Data for this exercise
-- Opening Marker --

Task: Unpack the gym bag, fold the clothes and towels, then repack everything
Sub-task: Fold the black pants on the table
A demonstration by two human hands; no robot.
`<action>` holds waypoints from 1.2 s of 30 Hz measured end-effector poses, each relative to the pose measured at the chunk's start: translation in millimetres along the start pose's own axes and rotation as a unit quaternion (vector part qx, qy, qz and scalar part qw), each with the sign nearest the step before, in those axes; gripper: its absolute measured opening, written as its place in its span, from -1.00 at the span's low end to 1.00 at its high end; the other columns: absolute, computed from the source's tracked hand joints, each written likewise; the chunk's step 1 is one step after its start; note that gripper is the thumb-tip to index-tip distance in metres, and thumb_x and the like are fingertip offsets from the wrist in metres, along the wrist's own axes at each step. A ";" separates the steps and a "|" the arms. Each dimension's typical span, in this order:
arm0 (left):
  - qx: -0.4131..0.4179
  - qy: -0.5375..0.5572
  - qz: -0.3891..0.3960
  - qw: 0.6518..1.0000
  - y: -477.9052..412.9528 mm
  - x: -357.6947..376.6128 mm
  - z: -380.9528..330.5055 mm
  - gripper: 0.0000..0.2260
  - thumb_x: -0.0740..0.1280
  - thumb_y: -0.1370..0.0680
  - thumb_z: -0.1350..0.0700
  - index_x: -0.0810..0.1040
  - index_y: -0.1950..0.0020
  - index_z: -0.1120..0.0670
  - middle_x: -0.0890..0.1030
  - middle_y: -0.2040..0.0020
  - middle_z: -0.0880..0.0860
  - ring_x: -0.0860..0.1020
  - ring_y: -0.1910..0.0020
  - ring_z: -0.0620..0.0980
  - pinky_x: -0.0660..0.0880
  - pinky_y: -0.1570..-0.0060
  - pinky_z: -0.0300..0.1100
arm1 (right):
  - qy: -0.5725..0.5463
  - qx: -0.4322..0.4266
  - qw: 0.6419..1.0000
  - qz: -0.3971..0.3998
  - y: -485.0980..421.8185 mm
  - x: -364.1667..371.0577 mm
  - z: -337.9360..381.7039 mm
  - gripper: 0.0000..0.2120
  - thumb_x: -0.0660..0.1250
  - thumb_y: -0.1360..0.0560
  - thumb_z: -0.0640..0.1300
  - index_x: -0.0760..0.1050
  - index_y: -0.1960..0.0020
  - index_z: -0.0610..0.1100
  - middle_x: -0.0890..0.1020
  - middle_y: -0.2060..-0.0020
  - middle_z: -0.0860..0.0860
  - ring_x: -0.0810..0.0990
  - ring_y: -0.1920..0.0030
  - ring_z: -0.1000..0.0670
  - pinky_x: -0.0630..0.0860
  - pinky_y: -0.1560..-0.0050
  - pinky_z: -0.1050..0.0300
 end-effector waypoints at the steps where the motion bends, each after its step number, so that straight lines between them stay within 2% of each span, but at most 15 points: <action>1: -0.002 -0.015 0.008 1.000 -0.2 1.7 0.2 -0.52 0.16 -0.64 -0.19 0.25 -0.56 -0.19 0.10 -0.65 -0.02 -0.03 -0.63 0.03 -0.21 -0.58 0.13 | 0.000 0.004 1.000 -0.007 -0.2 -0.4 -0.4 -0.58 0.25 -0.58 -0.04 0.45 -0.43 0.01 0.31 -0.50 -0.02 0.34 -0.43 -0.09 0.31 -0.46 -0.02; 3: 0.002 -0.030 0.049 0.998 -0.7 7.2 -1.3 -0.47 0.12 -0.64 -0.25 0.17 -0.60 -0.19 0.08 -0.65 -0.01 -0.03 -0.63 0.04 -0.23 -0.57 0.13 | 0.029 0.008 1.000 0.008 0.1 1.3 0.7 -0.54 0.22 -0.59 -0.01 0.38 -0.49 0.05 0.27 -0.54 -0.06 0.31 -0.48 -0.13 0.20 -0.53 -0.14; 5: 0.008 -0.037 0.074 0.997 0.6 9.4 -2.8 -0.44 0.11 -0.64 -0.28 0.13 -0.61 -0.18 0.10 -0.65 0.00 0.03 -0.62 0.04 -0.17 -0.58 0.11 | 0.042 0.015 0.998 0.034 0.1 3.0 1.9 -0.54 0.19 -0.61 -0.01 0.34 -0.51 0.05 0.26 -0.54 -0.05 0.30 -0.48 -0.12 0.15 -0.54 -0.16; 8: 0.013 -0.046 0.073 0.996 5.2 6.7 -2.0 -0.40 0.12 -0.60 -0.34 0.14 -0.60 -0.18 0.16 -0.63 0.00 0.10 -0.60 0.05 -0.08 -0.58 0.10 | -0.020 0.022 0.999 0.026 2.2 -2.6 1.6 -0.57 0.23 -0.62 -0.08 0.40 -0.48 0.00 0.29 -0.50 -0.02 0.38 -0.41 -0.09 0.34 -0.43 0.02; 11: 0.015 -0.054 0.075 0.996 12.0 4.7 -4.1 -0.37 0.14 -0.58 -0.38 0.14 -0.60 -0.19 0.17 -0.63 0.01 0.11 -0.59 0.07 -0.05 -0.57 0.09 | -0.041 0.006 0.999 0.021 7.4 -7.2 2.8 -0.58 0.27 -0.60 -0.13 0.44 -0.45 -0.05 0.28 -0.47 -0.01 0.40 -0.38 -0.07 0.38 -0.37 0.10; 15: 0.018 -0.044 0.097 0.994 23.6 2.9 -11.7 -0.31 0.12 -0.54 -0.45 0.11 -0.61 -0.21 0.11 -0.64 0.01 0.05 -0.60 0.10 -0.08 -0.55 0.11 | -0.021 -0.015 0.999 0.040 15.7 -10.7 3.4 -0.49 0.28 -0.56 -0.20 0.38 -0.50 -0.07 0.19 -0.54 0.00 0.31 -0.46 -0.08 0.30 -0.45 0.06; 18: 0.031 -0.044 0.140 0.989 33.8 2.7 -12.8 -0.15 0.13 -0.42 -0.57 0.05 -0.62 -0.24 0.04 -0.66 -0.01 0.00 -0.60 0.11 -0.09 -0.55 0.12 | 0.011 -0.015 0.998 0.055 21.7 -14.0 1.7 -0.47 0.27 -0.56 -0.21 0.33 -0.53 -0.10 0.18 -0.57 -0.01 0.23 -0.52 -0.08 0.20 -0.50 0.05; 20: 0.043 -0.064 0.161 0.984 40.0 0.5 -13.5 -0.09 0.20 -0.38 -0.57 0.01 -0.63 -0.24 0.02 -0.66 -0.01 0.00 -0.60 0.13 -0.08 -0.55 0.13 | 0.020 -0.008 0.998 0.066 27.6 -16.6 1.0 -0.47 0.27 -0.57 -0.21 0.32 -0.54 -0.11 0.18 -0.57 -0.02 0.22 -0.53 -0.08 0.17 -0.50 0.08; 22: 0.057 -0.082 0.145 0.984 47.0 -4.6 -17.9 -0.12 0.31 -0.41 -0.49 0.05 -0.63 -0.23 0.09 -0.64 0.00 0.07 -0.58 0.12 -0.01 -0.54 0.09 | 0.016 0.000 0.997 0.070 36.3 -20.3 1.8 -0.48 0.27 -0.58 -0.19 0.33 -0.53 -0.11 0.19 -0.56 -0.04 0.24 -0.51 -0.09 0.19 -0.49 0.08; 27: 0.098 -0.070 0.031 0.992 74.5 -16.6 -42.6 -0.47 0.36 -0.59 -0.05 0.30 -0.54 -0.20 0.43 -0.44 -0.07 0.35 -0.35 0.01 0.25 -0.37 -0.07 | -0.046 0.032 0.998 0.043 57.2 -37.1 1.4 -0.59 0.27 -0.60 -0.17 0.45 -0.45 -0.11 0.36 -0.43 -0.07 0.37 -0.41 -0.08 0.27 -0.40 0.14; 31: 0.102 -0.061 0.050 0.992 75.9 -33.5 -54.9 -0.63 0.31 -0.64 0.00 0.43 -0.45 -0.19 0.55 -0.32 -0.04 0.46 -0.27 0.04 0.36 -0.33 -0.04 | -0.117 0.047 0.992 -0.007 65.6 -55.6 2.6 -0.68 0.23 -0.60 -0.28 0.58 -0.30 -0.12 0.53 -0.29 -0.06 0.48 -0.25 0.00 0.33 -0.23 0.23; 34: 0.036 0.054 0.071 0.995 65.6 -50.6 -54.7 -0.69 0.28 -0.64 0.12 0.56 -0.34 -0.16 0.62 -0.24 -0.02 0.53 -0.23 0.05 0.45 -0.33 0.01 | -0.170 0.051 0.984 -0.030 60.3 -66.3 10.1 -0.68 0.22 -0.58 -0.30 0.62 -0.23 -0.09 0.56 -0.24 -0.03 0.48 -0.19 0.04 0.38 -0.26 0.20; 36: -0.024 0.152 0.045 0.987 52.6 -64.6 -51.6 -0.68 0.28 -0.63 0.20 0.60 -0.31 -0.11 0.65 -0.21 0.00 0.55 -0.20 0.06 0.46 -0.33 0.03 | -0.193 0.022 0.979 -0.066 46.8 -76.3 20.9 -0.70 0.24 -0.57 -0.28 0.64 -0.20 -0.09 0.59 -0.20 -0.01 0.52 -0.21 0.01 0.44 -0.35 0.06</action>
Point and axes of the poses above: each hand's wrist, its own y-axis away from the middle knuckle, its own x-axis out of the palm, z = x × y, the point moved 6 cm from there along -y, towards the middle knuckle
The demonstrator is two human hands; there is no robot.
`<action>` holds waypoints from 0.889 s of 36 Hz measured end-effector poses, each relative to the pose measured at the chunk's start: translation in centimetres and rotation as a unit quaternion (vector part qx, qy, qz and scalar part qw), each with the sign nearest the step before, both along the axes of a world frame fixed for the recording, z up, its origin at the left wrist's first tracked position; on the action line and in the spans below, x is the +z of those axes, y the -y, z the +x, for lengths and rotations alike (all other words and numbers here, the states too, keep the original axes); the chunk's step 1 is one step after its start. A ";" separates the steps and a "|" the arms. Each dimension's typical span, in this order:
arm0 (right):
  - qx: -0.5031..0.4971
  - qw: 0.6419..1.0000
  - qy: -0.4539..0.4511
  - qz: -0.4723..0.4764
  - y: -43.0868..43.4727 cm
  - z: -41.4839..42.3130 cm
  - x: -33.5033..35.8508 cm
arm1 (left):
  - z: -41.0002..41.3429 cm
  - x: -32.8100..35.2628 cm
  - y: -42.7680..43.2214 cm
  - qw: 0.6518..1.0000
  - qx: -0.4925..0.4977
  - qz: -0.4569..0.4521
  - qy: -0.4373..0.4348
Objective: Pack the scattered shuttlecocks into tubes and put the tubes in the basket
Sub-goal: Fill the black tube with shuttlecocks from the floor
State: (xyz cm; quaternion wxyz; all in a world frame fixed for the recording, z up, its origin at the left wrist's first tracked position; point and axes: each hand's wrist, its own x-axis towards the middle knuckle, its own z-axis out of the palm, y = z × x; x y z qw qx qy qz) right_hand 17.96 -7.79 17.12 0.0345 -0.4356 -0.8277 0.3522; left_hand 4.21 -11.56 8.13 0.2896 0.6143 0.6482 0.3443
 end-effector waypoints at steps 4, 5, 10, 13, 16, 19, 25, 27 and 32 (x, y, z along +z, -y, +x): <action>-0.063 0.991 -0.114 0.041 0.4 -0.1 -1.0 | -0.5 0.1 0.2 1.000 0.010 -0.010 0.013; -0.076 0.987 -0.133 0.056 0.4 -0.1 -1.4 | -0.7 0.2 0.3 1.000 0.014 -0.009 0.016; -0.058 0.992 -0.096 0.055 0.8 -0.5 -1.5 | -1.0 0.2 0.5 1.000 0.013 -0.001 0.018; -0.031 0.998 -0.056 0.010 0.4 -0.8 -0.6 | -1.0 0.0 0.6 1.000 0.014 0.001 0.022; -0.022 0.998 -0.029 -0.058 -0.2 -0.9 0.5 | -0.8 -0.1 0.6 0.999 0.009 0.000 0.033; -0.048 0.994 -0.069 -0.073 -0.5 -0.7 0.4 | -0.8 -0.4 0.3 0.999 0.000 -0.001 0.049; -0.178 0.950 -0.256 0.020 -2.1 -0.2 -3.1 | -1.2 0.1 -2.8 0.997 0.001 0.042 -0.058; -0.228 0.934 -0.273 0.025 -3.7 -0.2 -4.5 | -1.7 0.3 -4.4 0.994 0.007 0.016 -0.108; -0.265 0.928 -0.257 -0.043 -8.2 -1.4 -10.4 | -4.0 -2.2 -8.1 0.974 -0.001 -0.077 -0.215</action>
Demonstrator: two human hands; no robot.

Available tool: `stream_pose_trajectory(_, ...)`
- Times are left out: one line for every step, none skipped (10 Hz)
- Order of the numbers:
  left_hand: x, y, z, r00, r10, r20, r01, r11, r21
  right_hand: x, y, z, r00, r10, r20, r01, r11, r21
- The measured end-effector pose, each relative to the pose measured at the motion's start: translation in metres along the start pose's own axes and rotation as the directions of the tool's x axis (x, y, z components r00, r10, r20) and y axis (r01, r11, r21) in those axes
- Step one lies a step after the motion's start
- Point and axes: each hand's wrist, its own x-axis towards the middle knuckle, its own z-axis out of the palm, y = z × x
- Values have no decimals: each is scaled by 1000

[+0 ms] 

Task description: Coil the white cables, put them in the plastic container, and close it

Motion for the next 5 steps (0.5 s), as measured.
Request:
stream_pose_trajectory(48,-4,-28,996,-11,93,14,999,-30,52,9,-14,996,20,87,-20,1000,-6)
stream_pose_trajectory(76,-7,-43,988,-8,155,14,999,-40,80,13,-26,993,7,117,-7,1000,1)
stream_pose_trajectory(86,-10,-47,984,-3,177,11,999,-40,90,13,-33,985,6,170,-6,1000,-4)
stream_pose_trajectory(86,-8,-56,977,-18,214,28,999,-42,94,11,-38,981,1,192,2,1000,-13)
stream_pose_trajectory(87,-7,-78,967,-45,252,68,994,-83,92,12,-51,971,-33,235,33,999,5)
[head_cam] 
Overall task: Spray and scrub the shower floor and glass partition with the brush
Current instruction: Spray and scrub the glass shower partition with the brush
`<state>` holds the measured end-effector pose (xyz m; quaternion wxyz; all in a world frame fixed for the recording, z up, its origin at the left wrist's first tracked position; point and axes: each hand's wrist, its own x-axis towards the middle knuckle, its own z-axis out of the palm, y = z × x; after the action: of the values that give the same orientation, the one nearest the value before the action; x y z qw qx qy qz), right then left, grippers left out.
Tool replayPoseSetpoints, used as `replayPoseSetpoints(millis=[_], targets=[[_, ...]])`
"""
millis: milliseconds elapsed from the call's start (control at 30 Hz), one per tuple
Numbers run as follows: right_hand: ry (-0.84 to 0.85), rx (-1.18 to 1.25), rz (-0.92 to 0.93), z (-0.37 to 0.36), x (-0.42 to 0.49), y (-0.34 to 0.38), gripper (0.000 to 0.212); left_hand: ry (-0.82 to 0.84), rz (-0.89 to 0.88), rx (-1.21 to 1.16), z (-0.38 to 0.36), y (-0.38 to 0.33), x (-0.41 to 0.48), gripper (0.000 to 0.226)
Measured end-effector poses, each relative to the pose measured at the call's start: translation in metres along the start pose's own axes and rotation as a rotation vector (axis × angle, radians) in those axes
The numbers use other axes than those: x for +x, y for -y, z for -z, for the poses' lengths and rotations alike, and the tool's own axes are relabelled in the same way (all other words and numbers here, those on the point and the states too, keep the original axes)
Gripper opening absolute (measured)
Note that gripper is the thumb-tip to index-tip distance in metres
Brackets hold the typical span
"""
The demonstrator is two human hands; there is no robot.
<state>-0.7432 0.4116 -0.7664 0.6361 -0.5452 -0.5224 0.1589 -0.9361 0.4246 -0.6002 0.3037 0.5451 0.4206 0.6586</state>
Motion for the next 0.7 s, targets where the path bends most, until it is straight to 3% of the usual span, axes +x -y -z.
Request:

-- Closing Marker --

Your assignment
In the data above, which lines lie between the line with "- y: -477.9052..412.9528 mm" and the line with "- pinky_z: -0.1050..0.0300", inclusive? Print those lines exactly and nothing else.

Completed task
  - y: -477.9052..412.9528 mm
  - x: -357.6947..376.6128 mm
  - z: -380.9528..330.5055 mm
  - gripper: 0.0000..0.2260
  - thumb_x: -0.0740..0.1280
  - thumb_y: -0.1370..0.0680
  - thumb_z: -0.1350..0.0700
  - index_x: -0.0810..0.1040
  - index_y: -0.1950..0.0020
  - index_z: -0.1120..0.0670
  - middle_x: -0.0890..0.1030
  - middle_y: -0.2040..0.0020
  - middle_z: -0.0880..0.0860
  - ring_x: -0.0860..0.1020
  - ring_y: -0.1910..0.0020
  - ring_z: -0.0620..0.0980
  - pinky_x: -0.0660..0.0880
  - pinky_y: -0.1570..-0.0060
  - pinky_z: -0.0300..0.1100
arm1 (right):
  - qy: -0.5725..0.5463
  - qx: -0.4322..0.4266
  - qw: 0.6419..1.0000
  - qz: -0.3971..0.3998
  - y: -485.0980..421.8185 mm
  - x: -364.1667..371.0577 mm
  - z: -337.9360..381.7039 mm
  - gripper: 0.0000..0.2120
  - thumb_x: -0.0660..0.1250
  - thumb_y: -0.1360..0.0560
  - thumb_z: -0.0640..0.1300
  - index_x: -0.0760..0.1050
  - index_y: -0.1960..0.0020
  - index_z: -0.0610..0.1100
  - middle_x: -0.0890..0.1020
  - middle_y: -0.2060..-0.0020
  - middle_z: -0.0860..0.0860
  - ring_x: -0.0810..0.0990
  - ring_y: -0.1920..0.0030
  - ring_z: -0.1000..0.0670
  - pinky_x: -0.0630..0.0860
  - pinky_y: -0.1560..-0.0050
  - pinky_z: -0.1050..0.0300

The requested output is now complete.